• _ACTION ITEM_
Repeat, please, only the lines from the top of the data down to the line with "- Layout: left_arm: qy"; include both of those lines.

• _PROVIDED RECORDS_
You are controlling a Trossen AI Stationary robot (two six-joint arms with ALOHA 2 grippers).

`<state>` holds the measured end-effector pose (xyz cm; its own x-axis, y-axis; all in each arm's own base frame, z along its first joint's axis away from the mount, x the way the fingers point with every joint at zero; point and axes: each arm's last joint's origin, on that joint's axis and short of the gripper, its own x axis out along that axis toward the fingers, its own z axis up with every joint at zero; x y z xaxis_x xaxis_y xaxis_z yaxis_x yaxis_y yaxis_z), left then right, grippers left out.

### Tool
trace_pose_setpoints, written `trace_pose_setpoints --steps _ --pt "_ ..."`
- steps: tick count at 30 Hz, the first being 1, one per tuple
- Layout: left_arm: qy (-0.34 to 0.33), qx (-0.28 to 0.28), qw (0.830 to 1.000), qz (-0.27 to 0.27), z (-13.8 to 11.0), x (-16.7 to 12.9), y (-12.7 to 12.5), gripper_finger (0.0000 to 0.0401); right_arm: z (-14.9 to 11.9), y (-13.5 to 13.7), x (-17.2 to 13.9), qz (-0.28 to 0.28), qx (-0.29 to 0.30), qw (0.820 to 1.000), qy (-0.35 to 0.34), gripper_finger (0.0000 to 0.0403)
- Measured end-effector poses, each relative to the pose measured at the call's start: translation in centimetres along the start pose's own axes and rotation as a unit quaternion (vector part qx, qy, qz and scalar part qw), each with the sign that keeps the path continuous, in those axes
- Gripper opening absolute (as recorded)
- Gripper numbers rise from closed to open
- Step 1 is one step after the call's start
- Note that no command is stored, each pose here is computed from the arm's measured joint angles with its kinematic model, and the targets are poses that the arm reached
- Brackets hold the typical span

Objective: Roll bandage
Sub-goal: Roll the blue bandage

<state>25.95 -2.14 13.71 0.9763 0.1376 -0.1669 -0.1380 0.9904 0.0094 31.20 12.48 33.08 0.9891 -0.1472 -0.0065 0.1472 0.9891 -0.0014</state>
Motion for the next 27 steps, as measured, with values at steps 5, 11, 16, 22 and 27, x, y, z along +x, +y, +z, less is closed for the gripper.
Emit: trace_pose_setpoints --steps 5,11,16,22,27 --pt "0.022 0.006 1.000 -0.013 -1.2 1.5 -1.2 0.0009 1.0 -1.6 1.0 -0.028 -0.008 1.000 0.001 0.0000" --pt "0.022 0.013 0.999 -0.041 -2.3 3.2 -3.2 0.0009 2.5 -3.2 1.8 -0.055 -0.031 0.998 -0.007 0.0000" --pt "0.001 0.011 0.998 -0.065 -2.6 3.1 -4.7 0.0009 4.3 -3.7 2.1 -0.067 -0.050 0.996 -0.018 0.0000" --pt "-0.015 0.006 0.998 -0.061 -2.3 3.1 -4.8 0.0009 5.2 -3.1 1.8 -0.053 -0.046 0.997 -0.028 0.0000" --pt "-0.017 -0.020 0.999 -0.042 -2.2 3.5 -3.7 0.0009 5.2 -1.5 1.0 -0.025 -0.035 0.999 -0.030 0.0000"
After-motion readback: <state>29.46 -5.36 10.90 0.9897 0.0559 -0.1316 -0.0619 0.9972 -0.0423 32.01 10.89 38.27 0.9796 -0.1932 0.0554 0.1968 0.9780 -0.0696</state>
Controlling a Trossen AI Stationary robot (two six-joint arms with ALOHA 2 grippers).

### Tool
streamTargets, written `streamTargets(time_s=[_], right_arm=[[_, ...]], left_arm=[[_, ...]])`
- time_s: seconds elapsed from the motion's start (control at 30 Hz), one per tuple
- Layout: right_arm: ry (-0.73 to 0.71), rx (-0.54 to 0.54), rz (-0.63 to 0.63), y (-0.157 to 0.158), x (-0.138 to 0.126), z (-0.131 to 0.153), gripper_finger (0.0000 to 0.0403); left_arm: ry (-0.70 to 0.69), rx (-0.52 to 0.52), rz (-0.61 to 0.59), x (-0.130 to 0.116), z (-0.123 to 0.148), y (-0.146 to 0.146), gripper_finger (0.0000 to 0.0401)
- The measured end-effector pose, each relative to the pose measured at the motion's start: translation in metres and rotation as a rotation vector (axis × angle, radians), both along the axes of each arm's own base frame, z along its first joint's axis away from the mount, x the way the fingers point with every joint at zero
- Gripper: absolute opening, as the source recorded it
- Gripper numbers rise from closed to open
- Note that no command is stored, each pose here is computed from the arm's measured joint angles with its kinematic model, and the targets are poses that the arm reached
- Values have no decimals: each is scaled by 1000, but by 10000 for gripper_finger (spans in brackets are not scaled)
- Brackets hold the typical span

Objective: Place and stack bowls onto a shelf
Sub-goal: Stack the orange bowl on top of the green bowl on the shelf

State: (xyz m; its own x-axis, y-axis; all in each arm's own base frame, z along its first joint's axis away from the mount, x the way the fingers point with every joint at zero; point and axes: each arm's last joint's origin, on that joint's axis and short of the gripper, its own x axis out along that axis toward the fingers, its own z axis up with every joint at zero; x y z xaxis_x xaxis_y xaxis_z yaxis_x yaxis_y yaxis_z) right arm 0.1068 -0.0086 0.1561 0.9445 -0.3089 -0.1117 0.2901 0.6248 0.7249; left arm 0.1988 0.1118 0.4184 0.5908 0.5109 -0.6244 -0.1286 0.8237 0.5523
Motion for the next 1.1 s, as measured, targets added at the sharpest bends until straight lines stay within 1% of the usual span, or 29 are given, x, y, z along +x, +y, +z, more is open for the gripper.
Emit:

• _TASK OUTPUT_
You are controlling a Trossen AI Stationary robot (two six-joint arms with ALOHA 2 grippers).

`<state>` holds the measured end-effector pose (xyz cm; its own x-axis, y-axis; all in each arm's own base frame, z along its first joint's axis away from the mount, x the way the fingers point with every joint at zero; point and axes: each arm's last joint's origin, on that joint's axis and short of the gripper, its own x axis out along that axis toward the fingers, its own z axis up with every joint at zero; x y z xaxis_x xaxis_y xaxis_z yaxis_x yaxis_y yaxis_z), left then right, grippers left out.

### Tool
trace_pose_setpoints, written `trace_pose_setpoints --steps _ --pt "_ ..."`
- steps: tick count at 30 Hz, the first being 1, one per tuple
- Layout: left_arm: qy (-0.34 to 0.33), qx (-0.28 to 0.28), qw (0.830 to 1.000), qz (-0.27 to 0.27), z (-13.8 to 11.0), x (-16.7 to 12.9), y (-12.7 to 12.5), gripper_finger (0.0000 to 0.0401); right_arm: z (-14.9 to 11.9), y (-13.5 to 13.7), x (-17.2 to 13.9), qz (-0.28 to 0.28), qx (-0.29 to 0.30), qw (0.820 to 1.000), qy (-0.35 to 0.34), gripper_finger (0.0000 to 0.0403)

This exercise requires no further work.